Farewell, Marvin Minsky (1927–2016)

Published in

Backchannel

13 min readJan 27, 2016

I think it was 1979 when I first met Marvin Minsky, while I was still a teenager working on physics at Caltech. It was a weekend, and I’d arranged to see Richard Feynman to discuss some physics. But Feynman had another visitor that day as well, who didn’t just want to talk about physics, but instead enthusiastically brought up one unexpected topic after another.

That afternoon we were driving through Pasadena, California — and with no apparent concern to the actual process of driving, Feynman’s visitor was energetically pointing out all sorts of things an AI would have to figure if it was to be able to do the driving. I was a bit relieved when we arrived at our destination, but soon the visitor was on to another topic, talking about how brains work, and then saying that as soon as he’d finished his next book he’d be happy to let someone open up his brain and put electrodes inside, if they had a good plan to figure out how it worked.
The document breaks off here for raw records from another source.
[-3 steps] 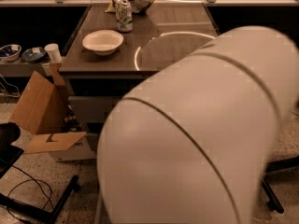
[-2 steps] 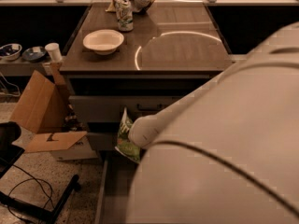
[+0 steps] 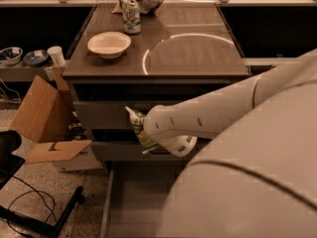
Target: Pick green jalapeno chip bag from bottom drawer and place on counter
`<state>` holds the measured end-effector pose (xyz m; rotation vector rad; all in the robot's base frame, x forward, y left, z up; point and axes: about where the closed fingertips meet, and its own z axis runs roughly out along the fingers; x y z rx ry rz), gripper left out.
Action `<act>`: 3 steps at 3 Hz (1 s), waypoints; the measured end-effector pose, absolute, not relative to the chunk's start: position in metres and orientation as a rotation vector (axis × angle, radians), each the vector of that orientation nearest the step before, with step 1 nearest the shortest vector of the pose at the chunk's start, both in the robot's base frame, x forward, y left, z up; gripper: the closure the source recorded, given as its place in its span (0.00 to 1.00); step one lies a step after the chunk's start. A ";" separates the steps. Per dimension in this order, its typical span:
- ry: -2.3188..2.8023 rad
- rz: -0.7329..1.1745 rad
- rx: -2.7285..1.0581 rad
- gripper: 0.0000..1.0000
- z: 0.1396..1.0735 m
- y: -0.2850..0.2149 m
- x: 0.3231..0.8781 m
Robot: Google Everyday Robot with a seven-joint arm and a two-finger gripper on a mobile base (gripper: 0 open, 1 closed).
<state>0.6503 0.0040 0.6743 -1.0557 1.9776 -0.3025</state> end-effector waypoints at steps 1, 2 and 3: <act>1.977 -0.302 -1.056 1.00 0.674 0.004 0.650; 1.890 -0.235 -1.141 1.00 0.695 0.019 0.640; 1.747 -0.174 -1.224 1.00 0.733 0.045 0.619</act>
Offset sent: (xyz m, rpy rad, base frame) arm -0.0508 0.0555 0.0933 0.0540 -0.0341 0.2595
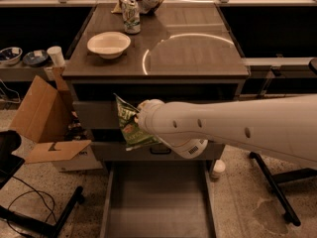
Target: Pick green jalapeno chip bag from bottom drawer and place on counter
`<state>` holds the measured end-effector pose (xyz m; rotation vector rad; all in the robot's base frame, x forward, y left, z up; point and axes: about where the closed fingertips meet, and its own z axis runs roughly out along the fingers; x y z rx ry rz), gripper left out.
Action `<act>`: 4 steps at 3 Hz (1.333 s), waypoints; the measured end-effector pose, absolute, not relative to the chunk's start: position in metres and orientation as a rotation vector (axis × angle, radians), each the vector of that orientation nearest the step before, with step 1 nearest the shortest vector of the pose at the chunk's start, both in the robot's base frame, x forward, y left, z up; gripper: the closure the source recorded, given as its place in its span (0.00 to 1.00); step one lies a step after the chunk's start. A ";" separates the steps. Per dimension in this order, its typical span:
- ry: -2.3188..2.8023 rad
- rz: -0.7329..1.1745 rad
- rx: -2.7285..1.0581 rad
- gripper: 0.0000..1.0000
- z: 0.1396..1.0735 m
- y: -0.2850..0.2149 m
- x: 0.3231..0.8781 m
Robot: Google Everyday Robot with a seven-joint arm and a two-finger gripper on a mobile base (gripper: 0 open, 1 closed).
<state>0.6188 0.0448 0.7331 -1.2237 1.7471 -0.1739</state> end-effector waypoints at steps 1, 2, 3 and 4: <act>1.695 -0.303 -1.169 1.00 0.781 0.013 0.609; 1.664 -0.438 -1.047 1.00 0.854 -0.017 0.606; 1.645 -0.493 -0.953 1.00 0.931 -0.022 0.601; 1.694 -0.517 -0.855 1.00 0.989 -0.034 0.613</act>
Offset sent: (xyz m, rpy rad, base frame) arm -0.0761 -0.0350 0.2500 -0.1389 -0.2577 -0.2054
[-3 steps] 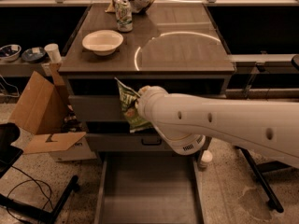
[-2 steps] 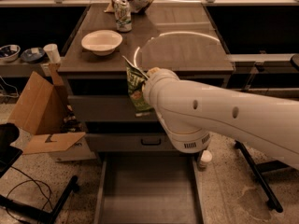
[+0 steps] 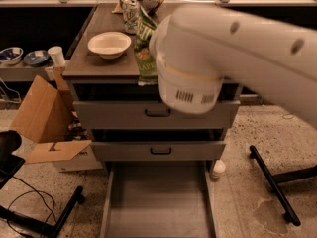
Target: Pick green jalapeno chip bag from bottom drawer and place on counter
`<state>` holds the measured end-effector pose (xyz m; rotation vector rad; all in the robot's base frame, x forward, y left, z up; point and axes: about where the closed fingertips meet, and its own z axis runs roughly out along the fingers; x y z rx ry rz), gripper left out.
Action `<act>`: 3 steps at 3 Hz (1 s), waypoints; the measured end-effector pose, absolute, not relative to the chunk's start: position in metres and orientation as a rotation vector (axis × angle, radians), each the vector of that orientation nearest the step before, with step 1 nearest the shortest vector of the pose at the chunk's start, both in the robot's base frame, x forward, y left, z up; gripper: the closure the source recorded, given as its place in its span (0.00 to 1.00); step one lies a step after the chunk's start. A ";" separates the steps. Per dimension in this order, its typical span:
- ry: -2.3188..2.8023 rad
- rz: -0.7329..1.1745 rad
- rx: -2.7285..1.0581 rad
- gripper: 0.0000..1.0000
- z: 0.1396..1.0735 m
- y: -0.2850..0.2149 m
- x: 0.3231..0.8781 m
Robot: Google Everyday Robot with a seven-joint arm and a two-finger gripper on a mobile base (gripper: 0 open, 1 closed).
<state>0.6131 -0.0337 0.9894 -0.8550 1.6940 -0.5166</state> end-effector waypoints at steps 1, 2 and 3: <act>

Feynman often had eccentric visitors, but I was really wondering who this one was. It took a couple more encounters, but then I got to know that eccentric visitor as Marvin Minsky, pioneer of computation and AI — and was pleased to count him as a friend for more than three decades.

Just a few days ago I was talking about visiting Marvin — and I was so sad when I heard he died. I started reminiscing about all the ways we interacted over the years, and all the interests we shared. Every major project of my life I discussed with Marvin, from SMP, my first big software system back in 1981, through Mathematica, A New Kind of Science, Wolfram|Alpha and most recently the Wolfram Language.

This picture is from one of the last times I saw Marvin. His health was failing, but he was keen to talk. Having watched more than 35 years of my life, he wanted to tell me his assessment: “You really did it, Steve.” Well, so did you, Marvin! (I’m always “Stephen”, but somehow Americans of a certain age have a habit of calling me “Steve”.)

The Marvin that I knew was a wonderful mixture of serious and quirky. About almost any subject he’d have something to say, most often quite unusual. Sometimes it’d be really interesting; sometimes it’d just be unusual. I’m reminded of a time in the early 1980s when I was visiting Boston and subletting an apartment from Marvin’s daughter Margaret (who was in Japan at the time). Margaret had a large and elaborate collection of plants, and one day I noticed that some of them had developed nasty-looking spots on their leaves.

Being no expert on such things (and without the web to look anything up!), I called Marvin to ask what to do. What ensued was a long discussion about the possibility of developing microrobots that could chase mealybugs away. Fascinating though it was, at the end of it I still had to ask, “But what should I actually do about Margaret’s plants?” Marvin replied, “Oh, I guess you’d better talk to my wife.”

For many decades, Marvin was perhaps the world’s greatest energy source for artificial intelligence research. He was a fount of ideas, which he fed to his long sequence of students at MIT. And though the details changed, he always kept true to his goal of figuring out how thinking works, and how to make machines do it.

Marvin the Computation Theorist

By the time I knew Marvin, he tended to talk mostly about theories where things could be figured out by what amounts to common sense, perhaps based on psychological or philosophical reasoning. But earlier in his life, Marvin had taken a different approach. His 1954 PhD thesis from Princeton was about artificial neural networks (“Theory of Neural-Analog Reinforcement Systems and Its Application to the Brain Model Problem”) and it was a mathematics thesis, full of technical math. And in 1956, for example, Marvin published a paper entitled “Some Universal Elements for Finite Automata”, in which he talked about how “complicated machinery can be constructed from a small number of basic elements”.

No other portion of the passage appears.